I have been spending copious amounts of time trying to speed up our Web server. The results have been heartening and the experience typical of performance engineering. It's one of the most amazing activities of software development. Incredibly frustrating when you cannot speed it up but an adrenaline-rush when it does and the first person I bother when it works is poor Rajiv.
I am trying to log the various performance enhancements - some are just tips and some are things I discovered or used. Some you know, perhaps, some you don't.
- Socket Writes : The lesser the better. Buffer your socket writes so you never inadvertently write multiple times to the socket. Copying to the buffer is much less expensive than a socket write especially for small data.
- Socket Reads : Similarly, read as much as you can from the socket in one shot. Smaller reads will result in lesser performance. These rules are true of File streams as well.
- Socket Connections : Again the lesser the better. Creating a connection is extremely expensive. You can do several ten times of requests/second more on a kept-alive connection than if you have to create connections.
- Socket properties : Setting socket properties is expensive. e.g. java.net.Socket.setSoTimeout. Avoid setting socket properties per request, see if you can change them to per connection? [multiple requests in a kept-alive connection]
- String Operations : If you are writing extremely performance sensitive code such as a highly benchmarked web server :-) then keep Strings to a minimum. I cannot stress this enough. If you have a large character stream that you need to tokenize, parse, etc, use references into character arrays to reduce String operations. Create a class that takes a pointer to this character array, its start and length and you can create lots of instances of this class to point to pieces of the character stream instead of String objects which make copies of the characters. String concatenations can be quite expensive too.
- Avoid data copies : This is obvious, isn't it? However, there are so many methods that try to be safe and make data copies it happens without even one knowing it. Examples of classes that do it are - String , ByteArrayOutputStream.toByteArray(). Don't get me wrong - there's nothing wrong with these classes, it's just that sometimes one doesn't realize that these methods are causing data copies which is affecting performance.
- Set instead of List : A common programming mistake is the wrong choice of data structure to do a contains() . List.contains() is an O(n) operation versus Set.contains() for HashSet has a best case behaviour of O(1). So, if order does not matter to you, use Set.
- Object Pooling : Some classes are expensive to create. eg. large arrays. Use pools of these objects so they can be reused, there by preventing GC lags for these, and primarily creation costs. Interestingly, PrintWriter, if pooled, shows considerable performance improvement. The creation of the object is expensive because of a call to get the line separator in its constructor.
- You can buffer at unexpected places. e.g. You may have a logger thread that asynchronously logs certain frequently running activities (e.g. access logs) and notifying the writing thread every time will be expensive. Might help considerably to collect a few and then notify the thread.

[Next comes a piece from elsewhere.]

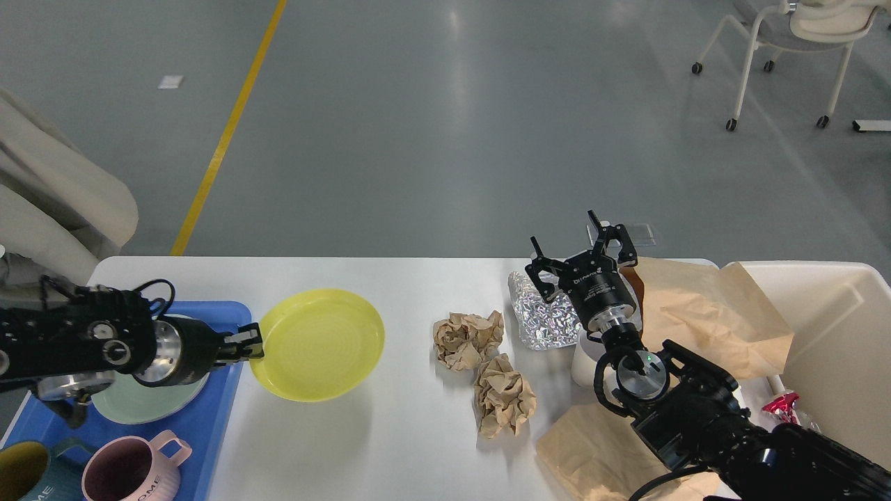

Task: Tidy desktop

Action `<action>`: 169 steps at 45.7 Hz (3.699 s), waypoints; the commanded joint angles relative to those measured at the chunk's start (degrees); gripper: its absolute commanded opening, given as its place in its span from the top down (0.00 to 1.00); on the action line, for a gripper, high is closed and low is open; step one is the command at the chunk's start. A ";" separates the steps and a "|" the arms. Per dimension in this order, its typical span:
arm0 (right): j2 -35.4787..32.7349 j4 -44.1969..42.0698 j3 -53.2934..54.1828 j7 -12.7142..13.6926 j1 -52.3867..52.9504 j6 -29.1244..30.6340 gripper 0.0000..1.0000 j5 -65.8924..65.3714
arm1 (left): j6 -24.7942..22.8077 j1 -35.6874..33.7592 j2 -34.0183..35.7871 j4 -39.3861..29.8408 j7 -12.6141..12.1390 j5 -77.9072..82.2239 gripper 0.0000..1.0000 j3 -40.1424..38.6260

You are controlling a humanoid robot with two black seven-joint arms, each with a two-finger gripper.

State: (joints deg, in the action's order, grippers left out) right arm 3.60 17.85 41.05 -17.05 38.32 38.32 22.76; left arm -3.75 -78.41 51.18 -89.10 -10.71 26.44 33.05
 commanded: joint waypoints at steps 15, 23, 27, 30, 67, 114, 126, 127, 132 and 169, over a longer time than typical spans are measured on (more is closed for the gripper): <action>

- Integer.toString() is much much faster than
integer + "".
- try-finallies result in interesting performance degradation in Sun JVMs. Read about it here and Rajiv's excellent follow-up on it here.
- Lazy instantiation : Don't create something until you need it.
- The usual optimizations always apply - loop optimizations, moving loop-invariant code out of the loop, unused variables, repetitive processing, etc.
- Perceived performance : [I would love to collect my thoughts on that one sometime - we have had some very interesting experiences with perceived performance enhancements over the years ] The faster you respond so that the browser starts to refresh [if memory serves me right, a 50 milli- second response is perceived to be instantaneous by a human being] the more responsive the web-server looks although the total amount of time for the response might be the same as in the case if all data was returned in a single write.